Il secondo One year later mostra come Willie e Eddie si procurano i soldi per vivere, tra scommesse ippiche e partite di poker. Grazie ad una cospicua vincita, decidono di partire per Cleveland e rivedere Eva. Il terzo e ultimo Paradise riprende i tre personaggi in viaggio verso la Florida che si rivelerà un “paradiso perduto”, squallido e desolato ma con qualche sorpresa (e un brillante e imprevedibile finale).

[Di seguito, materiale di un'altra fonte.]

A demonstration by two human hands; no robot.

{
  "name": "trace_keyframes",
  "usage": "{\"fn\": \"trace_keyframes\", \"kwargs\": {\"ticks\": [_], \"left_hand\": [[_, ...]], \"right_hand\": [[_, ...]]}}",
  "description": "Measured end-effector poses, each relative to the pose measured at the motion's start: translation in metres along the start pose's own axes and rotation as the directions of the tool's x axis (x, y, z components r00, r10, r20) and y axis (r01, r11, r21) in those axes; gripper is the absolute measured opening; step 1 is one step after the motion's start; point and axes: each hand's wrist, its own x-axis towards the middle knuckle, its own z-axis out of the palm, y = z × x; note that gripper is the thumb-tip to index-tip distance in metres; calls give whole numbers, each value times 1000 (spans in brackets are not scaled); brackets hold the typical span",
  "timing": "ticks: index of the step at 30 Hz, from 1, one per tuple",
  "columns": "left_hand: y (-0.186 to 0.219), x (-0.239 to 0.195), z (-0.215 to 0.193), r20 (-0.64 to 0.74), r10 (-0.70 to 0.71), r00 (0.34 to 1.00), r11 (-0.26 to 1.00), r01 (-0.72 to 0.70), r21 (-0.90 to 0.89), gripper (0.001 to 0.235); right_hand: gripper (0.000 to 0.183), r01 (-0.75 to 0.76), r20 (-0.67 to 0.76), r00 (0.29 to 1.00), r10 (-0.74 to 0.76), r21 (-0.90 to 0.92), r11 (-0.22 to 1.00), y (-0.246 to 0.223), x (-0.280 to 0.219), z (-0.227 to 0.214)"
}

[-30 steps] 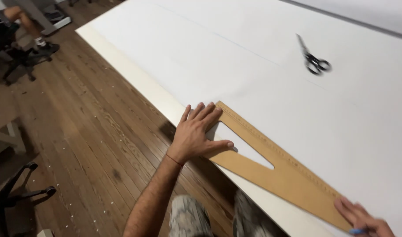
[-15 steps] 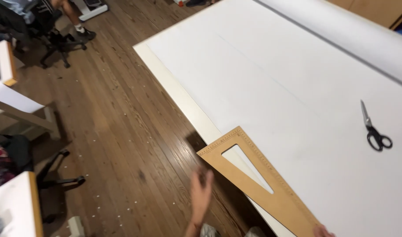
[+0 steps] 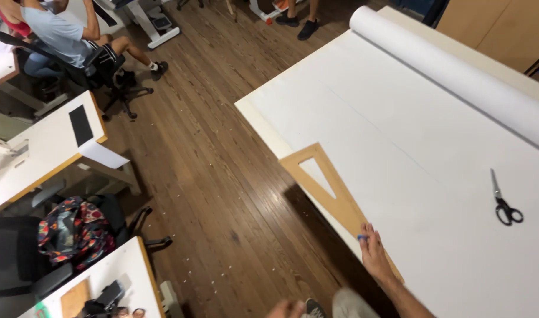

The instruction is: Marking patterns on a large sheet using a triangle ruler and chalk

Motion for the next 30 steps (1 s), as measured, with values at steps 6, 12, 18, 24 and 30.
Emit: {"fn": "trace_keyframes", "kwargs": {"ticks": [6,12,18,24,30], "left_hand": [[-5,36,-134,58,-157,986,988,156,17,95],[39,91,-173,39,35,999,999,-33,-41,87],[127,225,-182,84,408,909,913,-409,-10,78],[212,312,-214,284,433,855,888,-459,30,99],[266,357,-251,77,211,974,973,-202,-109,83]], "right_hand": [[24,-79,-64,994,93,185,980,-24,59,50],[20,-178,-19,982,187,224,958,-60,113,85],[14,-205,-60,970,236,321,925,-113,181,139],[13,-286,-45,944,327,385,878,-183,236,206],[10,-330,22,908,418,654,681,-220,287,266]]}}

L’occhio “malincomico” di Jarmusch de-territorializza luoghi e ambienti con un bianco e nero dalla luce abbacinante (splendida la fotografia iperrealista di Tom DiCillo) che rende “i posti un po’ tutti uguali” con un clima di glaciale umorismo e di poetico grigiore. Certamente affiorano influenze di quel surrealismo che il cinefilo ragazzo di Akron (Ohio) studiò a Parigi, affascinato dal pensiero di André Breton che affermava: “la letteratura è una delle strade più tristi che portano dappertutto.”

Lettere e cinema non sono le sue uniche passioni ma esiste non ultimo l’amore per la musica (free jazz, rhythm and blues, rock 'n' roll). Infatti, non per semplice coincidenza, i tre interpreti principali di Stranger Than Paradise erano allora musicisti: John Lurie era leader e sassofonista dei Lounge Lizards, Richard Edson era batterista dei Sonic Youth e poi dei Konk, Eszter Balint era cantante e violinista con sporadiche esperienze teatrali.

Inoltre un interprete “aggiunto” è stato indubbiamente Screamin’ Jay Hawkins (lo vedremo, qualche anno dopo, in Mystery Train) che entra in scena con la sua sola “scura” voce ed esegue I Put A Spell On You, quasi una “colonna sonora”. Lo stesso racconto per immagini è scandito da nere dissolvenze che sembrano pause di un pentagramma, stacchi evidentemente accurati e metodici che definiscono i segni d’interpunzione di una narrazione.

Sono caratteristiche inusitate per un cinema che descrive realtà marginali nonostante il contesto storico sia quello dell’emergente “edonismo reaganiano”, dell’uomo “nuovo” che aspira ad essere vincente perché supportato da una politica governativa che consente alle dinamiche del libero mercato di autoregolamentarsi e che esalta il self-made man. Agli uomini e alle donne di Stranger Than Paradise basta un cappello per distinguersi (che siano seduti davanti a un televisore o a un tavolo da gioco, al cinema o al bar, in auto o a piedi per strada) e proprio un eccentrico copricapo favorirà un’incredibile coup de théâtre.

Sarà il budget risicato (circa 100.000 dollari) oppure l’essenziale rigore del mitteur en scène ma la sensazione è che ogni luogo esista solo in quanto parte di un set cinematografico (le perimetrate stanze, i segnali stradali, le insegne del motel con le classiche palme da “sogno”) e che quel mondo (di celluloide) sia in attesa di smaterializzarsi per il piacere di rimanere illusorio, più strano del paradiso.